In realtà, nel caso in questione, i coniugi avevano acquistato il bene in regime di comunione ed, all’interno di questa comunione, avevano “concordato l’indirizzo della vita familiare e fissato la residenza della famiglia secondo le esigenze di entrambi e quelle preminenti della famiglia stessa” decidendo che solo uno di essi trasferisse la propria residenza anagrafica, poiché l’altro, il ricorrente, per motivi di lavoro viveva a parecchi chilometri di distanza. Tale comportamento è perfettamente allineato alla disposizione di cui all’art. 144 c.c.

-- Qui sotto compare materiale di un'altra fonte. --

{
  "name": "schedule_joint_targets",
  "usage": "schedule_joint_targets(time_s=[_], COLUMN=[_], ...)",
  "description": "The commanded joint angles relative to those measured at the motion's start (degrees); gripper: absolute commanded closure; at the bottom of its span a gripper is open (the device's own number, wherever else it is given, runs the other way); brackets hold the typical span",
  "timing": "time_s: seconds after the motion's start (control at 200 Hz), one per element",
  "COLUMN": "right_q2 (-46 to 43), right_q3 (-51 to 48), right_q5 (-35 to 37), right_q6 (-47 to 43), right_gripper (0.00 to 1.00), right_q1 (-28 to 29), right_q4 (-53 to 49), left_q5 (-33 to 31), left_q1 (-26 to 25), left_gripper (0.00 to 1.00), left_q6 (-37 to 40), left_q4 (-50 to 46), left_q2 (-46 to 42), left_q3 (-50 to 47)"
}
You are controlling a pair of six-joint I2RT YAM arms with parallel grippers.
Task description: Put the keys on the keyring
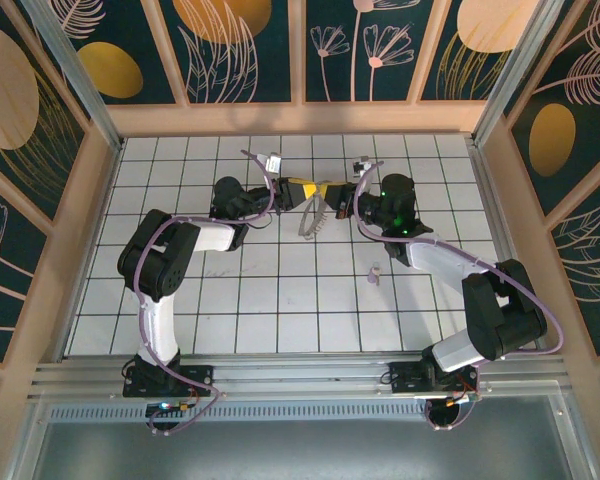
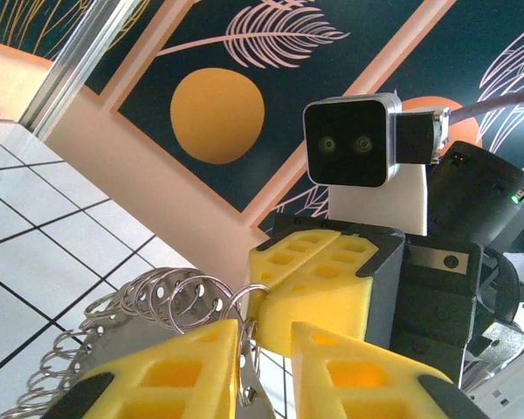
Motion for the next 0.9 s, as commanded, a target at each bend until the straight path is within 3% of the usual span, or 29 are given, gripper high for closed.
schedule_joint_targets(time_s=[0.0,0.506,0.616,0.716,0.821,0.896], right_q2=[-2.14,-2.16,-2.37,-2.54,-3.37,-4.99], right_q3=[-0.14,-0.58,-0.80,-0.82,-1.21,-2.92], right_q5=[0.50,0.17,0.10,-0.05,0.87,1.79], right_q6=[-0.70,-0.44,-0.44,-0.44,0.80,3.72], right_gripper=[1.00,1.00,1.00,1.00,1.00,0.74], right_q1=[-0.57,-0.67,-0.64,-0.84,-2.30,-4.76], right_q4=[2.90,3.59,3.47,3.30,2.34,2.65], left_q5=[1.20,1.65,1.34,-0.08,-1.40,-2.08], left_q1=[-0.28,-1.50,-1.77,-1.87,-1.78,-1.78], left_gripper=[0.78,0.86,0.90,1.00,1.00,1.00], left_q6=[-0.46,1.19,3.07,4.21,5.13,7.12], left_q4=[3.96,1.35,-1.31,-2.43,-3.40,-5.11], left_q2=[0.45,0.25,-0.17,-0.82,-1.66,-3.10], left_q3=[-0.39,-0.51,-0.18,-0.56,-0.73,-1.03])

La Suprema Corte, ha in questa pronuncia, confermato il proprio orientamento,citandolo espressamente “il Collegio ritiene di dar corso al più recente orientamento secondo cui il requisito della residenza va riferito alla famiglia” ma lo ha, nello stesso momento, indebolito perché ha contestualmente ritenuto che della coabitazione dei coniugi in quell’immobile e dell’aver in quell’immobile concentrato la propria famiglia, andasse data una prova.
Peccato che dare quella prova non fosse cosa facile, poiché in quella famiglia non v’erano figli e chela Corte non abbia ritenuto che se i coniugi erano ed hanno continuato ad essere sposati ed a mantenere il regime della comunione legale, e se per uno dei due il trasferimento della residenza era stato sufficiente per godere dei requisiti della prima casa, intendendo questa come l’abitazione della sua famiglia, doveva essere presunta la collocazione della famiglia anche per il coniuge ingiustamente sanzionato.
Ciò perché la diversa residenza di un coniuge – che è spesso quello che più sopporta i disagi di una diversa residenza nell’interesse della famiglia – non può implica una rinuncia alla comunione legale e familiare, stato di fatto che dovrebbe essere sempre presunto e non necessitante di alcuna prova.
Come capita sovente, la Suprema Corte, troppo presa dalla una valutazione acritica e tecnica delle pronuncia giudiziali impugnate, nel confermare un principio di diritto corretto e sacrosanto se né è poi, contemporaneamente allontanata vanificandone del tutto l’applicazione pratica.